#### TASK REQUIREMENTS:
Every line with the word "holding" in it should be extracted from the data that follows.

#### Stored data entries:
/---
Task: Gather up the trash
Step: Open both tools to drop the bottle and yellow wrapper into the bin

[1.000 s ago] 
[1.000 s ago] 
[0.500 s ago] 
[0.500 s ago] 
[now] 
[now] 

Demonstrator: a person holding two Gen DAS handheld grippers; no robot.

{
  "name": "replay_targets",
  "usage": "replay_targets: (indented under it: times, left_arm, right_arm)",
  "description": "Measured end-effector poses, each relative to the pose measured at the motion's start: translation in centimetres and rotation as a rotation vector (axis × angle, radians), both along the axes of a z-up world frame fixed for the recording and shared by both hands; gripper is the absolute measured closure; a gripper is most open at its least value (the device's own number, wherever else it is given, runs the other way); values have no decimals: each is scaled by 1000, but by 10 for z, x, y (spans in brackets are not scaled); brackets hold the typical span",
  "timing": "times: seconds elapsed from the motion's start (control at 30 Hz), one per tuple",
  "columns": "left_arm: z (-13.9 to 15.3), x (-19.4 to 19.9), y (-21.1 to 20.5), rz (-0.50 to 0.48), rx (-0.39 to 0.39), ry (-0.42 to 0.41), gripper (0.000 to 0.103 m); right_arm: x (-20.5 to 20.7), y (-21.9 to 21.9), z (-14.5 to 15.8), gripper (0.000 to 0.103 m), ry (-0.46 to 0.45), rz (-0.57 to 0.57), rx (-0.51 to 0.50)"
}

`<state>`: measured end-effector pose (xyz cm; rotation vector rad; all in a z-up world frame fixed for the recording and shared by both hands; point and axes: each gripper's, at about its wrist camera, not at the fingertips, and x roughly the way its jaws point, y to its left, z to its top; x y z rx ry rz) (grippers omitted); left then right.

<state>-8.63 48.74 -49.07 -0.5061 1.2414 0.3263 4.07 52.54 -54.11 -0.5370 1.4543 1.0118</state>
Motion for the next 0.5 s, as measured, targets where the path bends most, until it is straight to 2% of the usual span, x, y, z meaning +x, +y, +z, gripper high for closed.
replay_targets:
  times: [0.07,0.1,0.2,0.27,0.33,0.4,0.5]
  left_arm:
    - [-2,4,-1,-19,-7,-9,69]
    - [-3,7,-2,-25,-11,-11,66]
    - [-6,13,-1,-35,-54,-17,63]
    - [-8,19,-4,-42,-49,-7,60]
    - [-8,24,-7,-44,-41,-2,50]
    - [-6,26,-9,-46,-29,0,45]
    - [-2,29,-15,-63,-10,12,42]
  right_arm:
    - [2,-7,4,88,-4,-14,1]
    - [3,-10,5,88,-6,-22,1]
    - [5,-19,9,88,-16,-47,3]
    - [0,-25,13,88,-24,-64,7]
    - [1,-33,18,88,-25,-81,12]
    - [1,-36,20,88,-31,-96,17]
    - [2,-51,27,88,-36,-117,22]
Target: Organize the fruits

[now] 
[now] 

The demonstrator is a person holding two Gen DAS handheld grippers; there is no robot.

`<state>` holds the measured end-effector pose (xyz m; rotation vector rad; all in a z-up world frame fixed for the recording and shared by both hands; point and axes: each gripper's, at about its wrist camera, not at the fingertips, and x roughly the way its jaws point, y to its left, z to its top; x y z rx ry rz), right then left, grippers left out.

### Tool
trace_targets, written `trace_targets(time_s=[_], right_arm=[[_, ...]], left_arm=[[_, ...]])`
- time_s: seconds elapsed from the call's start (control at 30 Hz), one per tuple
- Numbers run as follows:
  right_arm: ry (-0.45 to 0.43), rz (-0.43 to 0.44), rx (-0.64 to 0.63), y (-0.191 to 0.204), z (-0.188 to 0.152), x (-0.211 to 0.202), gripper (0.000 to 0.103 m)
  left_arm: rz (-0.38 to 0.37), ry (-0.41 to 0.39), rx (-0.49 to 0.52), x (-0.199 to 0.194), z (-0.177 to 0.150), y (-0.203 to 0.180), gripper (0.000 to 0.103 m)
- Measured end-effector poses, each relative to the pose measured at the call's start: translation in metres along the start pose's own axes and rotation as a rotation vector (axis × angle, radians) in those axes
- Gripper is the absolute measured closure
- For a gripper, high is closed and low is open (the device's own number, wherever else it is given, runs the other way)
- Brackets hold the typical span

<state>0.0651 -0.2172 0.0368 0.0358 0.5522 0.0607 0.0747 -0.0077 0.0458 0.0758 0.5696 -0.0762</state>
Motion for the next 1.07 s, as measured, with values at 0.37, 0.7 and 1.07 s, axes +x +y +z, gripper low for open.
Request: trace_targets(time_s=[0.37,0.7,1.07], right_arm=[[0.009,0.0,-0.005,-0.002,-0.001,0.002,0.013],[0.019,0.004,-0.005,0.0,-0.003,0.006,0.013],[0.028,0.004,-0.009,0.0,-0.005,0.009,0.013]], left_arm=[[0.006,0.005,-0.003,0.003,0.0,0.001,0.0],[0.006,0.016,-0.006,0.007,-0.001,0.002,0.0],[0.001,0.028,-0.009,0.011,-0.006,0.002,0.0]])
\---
#### ANSWER TO THIS EXERCISE:
Demonstrator: a person holding two Gen DAS handheld grippers; no robot.
The demonstrator is a person holding two Gen DAS handheld grippers; there is no robot.

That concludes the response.